#### Assigned task
Retrieve all lines below that have the string "black".

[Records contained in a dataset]
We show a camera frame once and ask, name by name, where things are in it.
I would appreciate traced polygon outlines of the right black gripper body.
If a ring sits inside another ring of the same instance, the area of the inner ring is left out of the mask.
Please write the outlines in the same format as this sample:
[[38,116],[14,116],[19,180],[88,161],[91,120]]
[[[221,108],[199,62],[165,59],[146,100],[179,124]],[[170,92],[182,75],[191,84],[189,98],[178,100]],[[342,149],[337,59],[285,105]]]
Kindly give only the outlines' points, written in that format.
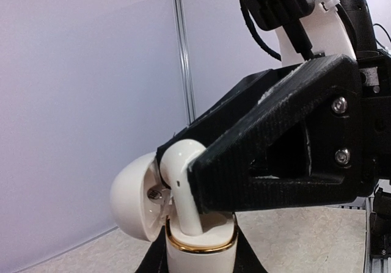
[[379,180],[390,180],[390,55],[384,50],[358,54],[362,78],[363,169],[358,196],[373,193]]

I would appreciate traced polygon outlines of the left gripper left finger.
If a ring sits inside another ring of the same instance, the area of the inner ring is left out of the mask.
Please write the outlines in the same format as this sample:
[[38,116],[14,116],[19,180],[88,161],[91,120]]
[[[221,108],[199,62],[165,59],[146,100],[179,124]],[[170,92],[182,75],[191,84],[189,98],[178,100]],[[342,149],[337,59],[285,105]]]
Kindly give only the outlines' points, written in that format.
[[135,273],[168,273],[165,233],[152,242]]

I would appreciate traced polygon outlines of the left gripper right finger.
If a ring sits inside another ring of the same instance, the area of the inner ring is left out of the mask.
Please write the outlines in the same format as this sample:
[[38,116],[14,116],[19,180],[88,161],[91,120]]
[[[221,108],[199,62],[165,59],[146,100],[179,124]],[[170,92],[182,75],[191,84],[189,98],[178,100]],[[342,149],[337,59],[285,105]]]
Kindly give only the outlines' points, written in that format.
[[236,257],[234,273],[267,273],[260,260],[246,239],[242,229],[237,225]]

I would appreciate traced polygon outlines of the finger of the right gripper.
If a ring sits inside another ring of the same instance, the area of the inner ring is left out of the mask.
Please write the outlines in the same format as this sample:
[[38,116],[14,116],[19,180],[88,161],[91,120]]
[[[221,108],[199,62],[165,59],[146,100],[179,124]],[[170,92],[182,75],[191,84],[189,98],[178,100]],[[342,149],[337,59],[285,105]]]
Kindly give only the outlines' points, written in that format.
[[210,146],[247,114],[274,84],[274,70],[246,76],[200,117],[158,147],[157,162],[160,163],[167,149],[180,140],[192,139],[205,147]]
[[349,203],[364,128],[359,64],[338,54],[276,69],[275,84],[189,165],[201,213]]

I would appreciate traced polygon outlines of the white earbud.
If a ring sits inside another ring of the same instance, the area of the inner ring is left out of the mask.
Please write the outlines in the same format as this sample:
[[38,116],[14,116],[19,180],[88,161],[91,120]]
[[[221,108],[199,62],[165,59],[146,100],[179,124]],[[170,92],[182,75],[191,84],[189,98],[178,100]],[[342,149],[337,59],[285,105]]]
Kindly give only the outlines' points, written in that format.
[[205,147],[196,140],[180,140],[164,152],[159,167],[163,180],[172,190],[180,229],[188,236],[203,233],[188,180],[188,166],[204,151]]

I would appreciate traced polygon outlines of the white earbud charging case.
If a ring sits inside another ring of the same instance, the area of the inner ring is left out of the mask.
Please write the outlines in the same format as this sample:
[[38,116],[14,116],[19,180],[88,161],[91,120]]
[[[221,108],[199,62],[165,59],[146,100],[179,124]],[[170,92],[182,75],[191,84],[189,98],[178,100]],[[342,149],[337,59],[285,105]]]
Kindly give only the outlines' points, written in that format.
[[127,235],[150,244],[165,233],[168,272],[233,272],[238,237],[236,216],[204,214],[200,217],[202,235],[183,234],[174,200],[157,173],[155,154],[149,153],[128,164],[115,177],[110,204],[117,226]]

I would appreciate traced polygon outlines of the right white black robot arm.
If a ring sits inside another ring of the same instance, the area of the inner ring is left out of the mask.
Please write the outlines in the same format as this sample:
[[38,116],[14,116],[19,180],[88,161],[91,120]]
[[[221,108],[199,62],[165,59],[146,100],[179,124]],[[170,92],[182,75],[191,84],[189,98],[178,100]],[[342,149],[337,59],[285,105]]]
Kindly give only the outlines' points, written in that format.
[[353,202],[390,178],[390,57],[366,0],[239,0],[281,68],[246,76],[156,151],[185,219]]

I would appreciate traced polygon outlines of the left aluminium frame post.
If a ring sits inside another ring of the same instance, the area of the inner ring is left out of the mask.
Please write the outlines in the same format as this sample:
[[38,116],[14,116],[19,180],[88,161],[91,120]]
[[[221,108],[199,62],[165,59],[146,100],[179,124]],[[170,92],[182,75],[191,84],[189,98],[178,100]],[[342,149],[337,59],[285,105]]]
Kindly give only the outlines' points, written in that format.
[[186,118],[188,121],[187,124],[190,125],[196,119],[197,115],[190,67],[183,0],[174,0],[174,16],[178,37],[178,50],[180,56],[181,80],[183,85]]

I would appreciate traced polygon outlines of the front aluminium rail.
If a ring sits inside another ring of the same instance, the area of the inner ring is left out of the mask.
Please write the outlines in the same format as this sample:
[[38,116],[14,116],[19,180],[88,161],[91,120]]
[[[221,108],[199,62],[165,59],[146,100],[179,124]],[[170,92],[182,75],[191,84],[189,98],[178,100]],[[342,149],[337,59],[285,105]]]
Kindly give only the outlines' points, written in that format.
[[364,272],[390,272],[390,194],[381,189],[342,209],[361,209],[366,217]]

#### Exercise solution
I would appreciate traced polygon outlines of the right black gripper body.
I would appreciate traced polygon outlines of the right white black robot arm.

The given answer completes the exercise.